▶ **What needs to be done**:
Only lines with the string "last" are wanted. Pull them out of the data.

▶ **Record excerpts**:
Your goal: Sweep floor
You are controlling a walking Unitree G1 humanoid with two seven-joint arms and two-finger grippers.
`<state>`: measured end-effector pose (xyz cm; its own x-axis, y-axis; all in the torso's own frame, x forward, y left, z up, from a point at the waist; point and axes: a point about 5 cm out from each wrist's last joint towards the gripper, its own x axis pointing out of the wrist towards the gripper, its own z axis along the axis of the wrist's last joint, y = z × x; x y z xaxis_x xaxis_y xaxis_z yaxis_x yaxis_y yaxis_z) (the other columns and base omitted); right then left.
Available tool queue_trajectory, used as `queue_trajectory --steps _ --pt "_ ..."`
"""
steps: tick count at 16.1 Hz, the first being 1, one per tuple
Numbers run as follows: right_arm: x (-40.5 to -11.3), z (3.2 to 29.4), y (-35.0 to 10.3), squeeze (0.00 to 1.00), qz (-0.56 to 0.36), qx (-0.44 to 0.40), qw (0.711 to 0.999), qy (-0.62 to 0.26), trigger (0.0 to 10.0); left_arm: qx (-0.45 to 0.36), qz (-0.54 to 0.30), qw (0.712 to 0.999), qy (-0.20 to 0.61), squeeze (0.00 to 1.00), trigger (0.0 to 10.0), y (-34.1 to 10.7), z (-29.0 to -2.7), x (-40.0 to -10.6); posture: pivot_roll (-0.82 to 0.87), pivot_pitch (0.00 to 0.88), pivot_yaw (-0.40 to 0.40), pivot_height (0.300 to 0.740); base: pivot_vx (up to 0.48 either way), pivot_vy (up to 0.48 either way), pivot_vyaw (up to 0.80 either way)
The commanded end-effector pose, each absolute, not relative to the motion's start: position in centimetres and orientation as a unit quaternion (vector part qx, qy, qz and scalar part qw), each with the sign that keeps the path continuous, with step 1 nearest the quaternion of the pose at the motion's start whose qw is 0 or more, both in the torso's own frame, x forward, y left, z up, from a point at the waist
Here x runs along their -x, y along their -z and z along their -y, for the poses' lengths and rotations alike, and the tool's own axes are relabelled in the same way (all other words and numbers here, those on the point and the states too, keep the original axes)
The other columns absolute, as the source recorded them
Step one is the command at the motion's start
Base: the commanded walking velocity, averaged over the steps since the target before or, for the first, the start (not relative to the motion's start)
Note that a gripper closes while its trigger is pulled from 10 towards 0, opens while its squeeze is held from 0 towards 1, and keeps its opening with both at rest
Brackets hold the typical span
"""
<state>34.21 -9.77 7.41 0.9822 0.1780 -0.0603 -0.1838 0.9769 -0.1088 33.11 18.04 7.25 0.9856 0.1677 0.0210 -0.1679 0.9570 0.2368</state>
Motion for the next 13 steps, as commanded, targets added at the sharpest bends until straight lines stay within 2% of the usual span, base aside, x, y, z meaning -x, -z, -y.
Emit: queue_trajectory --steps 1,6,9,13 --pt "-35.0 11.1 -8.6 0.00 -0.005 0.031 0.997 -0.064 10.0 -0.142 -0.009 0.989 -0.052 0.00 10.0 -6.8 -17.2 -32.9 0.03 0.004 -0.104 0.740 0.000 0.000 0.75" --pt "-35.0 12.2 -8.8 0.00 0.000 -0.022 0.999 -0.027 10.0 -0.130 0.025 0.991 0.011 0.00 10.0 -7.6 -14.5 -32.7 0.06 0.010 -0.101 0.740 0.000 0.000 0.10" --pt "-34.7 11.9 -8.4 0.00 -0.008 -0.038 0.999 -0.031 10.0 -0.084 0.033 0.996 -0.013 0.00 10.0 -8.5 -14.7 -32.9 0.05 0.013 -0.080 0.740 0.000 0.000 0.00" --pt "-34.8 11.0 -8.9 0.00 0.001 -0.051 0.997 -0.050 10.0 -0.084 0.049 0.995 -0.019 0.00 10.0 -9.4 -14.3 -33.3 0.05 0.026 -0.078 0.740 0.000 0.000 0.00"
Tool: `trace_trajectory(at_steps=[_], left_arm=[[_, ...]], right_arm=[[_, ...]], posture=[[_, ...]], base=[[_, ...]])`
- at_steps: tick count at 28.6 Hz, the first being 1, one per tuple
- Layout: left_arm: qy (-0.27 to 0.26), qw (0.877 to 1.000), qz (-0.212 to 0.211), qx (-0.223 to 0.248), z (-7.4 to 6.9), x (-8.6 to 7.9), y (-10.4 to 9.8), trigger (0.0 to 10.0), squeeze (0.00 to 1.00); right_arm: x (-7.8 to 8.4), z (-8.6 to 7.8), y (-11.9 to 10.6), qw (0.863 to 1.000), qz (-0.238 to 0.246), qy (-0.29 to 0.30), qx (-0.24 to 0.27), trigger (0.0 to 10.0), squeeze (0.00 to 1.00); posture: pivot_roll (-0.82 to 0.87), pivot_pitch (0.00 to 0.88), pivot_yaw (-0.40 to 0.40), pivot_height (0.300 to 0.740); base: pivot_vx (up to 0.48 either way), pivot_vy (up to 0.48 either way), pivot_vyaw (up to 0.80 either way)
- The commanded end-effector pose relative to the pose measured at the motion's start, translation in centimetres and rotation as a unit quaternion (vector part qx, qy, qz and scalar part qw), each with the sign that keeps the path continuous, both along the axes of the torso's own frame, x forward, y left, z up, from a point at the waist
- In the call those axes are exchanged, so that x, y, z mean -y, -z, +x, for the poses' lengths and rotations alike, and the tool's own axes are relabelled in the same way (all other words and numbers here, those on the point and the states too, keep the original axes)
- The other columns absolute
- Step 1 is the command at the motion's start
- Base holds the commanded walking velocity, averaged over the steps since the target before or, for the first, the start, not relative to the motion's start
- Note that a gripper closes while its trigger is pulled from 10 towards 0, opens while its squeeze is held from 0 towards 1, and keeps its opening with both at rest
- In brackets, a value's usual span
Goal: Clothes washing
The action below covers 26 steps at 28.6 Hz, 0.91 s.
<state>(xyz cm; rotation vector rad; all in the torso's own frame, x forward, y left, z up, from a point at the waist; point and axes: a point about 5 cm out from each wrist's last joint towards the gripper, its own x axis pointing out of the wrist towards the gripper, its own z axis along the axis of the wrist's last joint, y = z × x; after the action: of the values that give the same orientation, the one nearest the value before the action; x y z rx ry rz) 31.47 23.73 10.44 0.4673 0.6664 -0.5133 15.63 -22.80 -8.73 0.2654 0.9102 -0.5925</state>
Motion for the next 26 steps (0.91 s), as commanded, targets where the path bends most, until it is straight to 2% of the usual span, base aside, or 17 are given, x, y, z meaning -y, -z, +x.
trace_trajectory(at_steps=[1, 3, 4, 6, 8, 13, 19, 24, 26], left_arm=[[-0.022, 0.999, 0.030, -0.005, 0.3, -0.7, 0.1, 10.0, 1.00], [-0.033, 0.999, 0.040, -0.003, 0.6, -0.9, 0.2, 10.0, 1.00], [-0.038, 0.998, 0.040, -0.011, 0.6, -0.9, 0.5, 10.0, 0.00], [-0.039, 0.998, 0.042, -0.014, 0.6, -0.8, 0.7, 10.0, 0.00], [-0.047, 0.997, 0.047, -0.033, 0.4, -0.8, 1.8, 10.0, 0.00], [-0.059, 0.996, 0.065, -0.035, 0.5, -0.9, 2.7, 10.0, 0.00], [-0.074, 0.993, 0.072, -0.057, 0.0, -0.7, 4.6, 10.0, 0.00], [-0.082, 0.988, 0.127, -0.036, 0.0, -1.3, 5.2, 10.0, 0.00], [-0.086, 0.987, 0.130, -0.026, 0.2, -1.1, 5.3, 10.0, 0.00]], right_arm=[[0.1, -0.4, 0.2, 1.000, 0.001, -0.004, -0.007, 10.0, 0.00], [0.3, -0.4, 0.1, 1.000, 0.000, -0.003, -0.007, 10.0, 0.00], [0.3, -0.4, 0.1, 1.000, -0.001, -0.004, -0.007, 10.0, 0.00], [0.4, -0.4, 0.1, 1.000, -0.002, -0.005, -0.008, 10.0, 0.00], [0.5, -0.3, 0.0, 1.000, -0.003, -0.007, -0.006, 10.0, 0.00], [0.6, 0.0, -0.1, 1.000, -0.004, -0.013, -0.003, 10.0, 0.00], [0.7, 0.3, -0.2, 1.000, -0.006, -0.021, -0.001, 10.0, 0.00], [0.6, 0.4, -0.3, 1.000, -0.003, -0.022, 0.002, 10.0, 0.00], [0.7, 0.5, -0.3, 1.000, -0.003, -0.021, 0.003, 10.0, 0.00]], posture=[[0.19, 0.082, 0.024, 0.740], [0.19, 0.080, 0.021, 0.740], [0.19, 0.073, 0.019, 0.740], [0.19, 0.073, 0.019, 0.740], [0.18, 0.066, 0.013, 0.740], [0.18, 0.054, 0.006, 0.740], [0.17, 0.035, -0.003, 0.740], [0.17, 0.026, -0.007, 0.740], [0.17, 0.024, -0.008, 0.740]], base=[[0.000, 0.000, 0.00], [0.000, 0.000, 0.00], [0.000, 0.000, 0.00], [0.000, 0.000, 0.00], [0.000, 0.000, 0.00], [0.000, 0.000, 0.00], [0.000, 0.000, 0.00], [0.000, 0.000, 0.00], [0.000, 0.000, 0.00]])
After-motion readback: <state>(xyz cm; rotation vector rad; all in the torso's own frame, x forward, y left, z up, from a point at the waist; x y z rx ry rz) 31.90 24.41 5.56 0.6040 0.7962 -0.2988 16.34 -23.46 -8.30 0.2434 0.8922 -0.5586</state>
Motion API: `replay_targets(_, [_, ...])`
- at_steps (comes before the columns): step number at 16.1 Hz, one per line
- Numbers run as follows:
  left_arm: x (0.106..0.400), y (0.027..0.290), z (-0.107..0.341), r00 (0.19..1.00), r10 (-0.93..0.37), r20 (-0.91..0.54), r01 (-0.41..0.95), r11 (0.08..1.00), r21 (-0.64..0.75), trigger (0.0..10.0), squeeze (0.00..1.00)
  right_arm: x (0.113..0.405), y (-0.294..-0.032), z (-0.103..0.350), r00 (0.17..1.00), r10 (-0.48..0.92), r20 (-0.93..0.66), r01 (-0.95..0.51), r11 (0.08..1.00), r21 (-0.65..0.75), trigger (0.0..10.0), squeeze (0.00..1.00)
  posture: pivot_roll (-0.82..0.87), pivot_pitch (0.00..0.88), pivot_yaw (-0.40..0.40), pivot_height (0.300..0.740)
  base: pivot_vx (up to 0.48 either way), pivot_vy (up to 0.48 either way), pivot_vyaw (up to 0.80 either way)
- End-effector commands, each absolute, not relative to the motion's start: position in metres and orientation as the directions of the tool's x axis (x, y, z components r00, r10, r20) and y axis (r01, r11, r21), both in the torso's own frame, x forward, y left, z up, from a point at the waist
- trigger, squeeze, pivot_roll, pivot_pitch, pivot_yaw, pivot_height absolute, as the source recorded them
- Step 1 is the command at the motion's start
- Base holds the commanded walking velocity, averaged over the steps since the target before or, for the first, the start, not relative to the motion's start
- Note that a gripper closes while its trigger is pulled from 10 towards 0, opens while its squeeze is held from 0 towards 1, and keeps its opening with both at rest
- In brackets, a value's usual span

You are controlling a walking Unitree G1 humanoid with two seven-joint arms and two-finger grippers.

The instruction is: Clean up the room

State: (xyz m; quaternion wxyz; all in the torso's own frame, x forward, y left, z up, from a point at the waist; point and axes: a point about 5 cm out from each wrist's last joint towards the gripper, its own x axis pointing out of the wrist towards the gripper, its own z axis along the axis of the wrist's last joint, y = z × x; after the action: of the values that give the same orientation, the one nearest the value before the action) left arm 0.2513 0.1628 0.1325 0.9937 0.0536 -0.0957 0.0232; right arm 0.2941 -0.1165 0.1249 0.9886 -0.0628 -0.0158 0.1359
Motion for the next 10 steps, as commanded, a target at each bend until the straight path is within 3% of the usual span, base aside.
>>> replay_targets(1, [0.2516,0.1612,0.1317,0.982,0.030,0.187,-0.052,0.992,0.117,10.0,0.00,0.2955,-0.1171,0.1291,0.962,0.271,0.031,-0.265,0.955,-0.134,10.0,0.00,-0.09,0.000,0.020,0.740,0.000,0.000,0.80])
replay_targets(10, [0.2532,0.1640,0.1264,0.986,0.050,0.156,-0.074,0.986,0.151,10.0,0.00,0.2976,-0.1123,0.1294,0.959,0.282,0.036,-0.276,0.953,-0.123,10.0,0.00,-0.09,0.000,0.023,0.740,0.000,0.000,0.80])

▶ **Result**:
`<state>`: measured end-effector pose (xyz cm; its own x-axis, y-axis; all in the torso's own frame, x forward, y left, z up, from a point at the waist; point and axes: a point about 5 cm out from each wrist's last joint towards the gripper, its own x axis pointing out of the wrist towards the gripper, its own z axis along the axis of the wrist's last joint, y = z × x; x y z xaxis_x xaxis_y xaxis_z yaxis_x yaxis_y yaxis_z) (the other columns and base omitted); right then left.
<state>(xyz cm; rotation vector rad; all in the torso's own frame, x forward, y left, z up, from a point at the waist; point and axes: a point about 5 cm out from each wrist's last joint towards the gripper, its own x axis pointing out of the wrist towards the gripper, its own z axis along the axis of the wrist's last joint, y = z × x; after the action: of the values that give the same orientation, the one nearest the value before the action; x y z rx ry rz) 31.47 23.73 10.44 0.4673 0.6664 -0.5133 15.63 -22.80 -8.73 0.2654 0.9102 -0.5925</state>
State: (xyz m; quaternion wxyz; all in the torso's own frame, x forward, y left, z up, from a point at the waist; point and axes: a point about 5 cm out from each wrist's last joint towards the gripper, its own x axis pointing out of the wrist towards the gripper, its own z axis along the axis of the wrist's last joint, y = z × x; after the action: of the values that give the same orientation, the one nearest the value before the action) left arm 0.2513 0.1628 0.1325 0.9937 0.0536 -0.0957 0.0232; right arm 0.2941 -0.1165 0.1249 0.9886 -0.0628 -0.0158 0.1359

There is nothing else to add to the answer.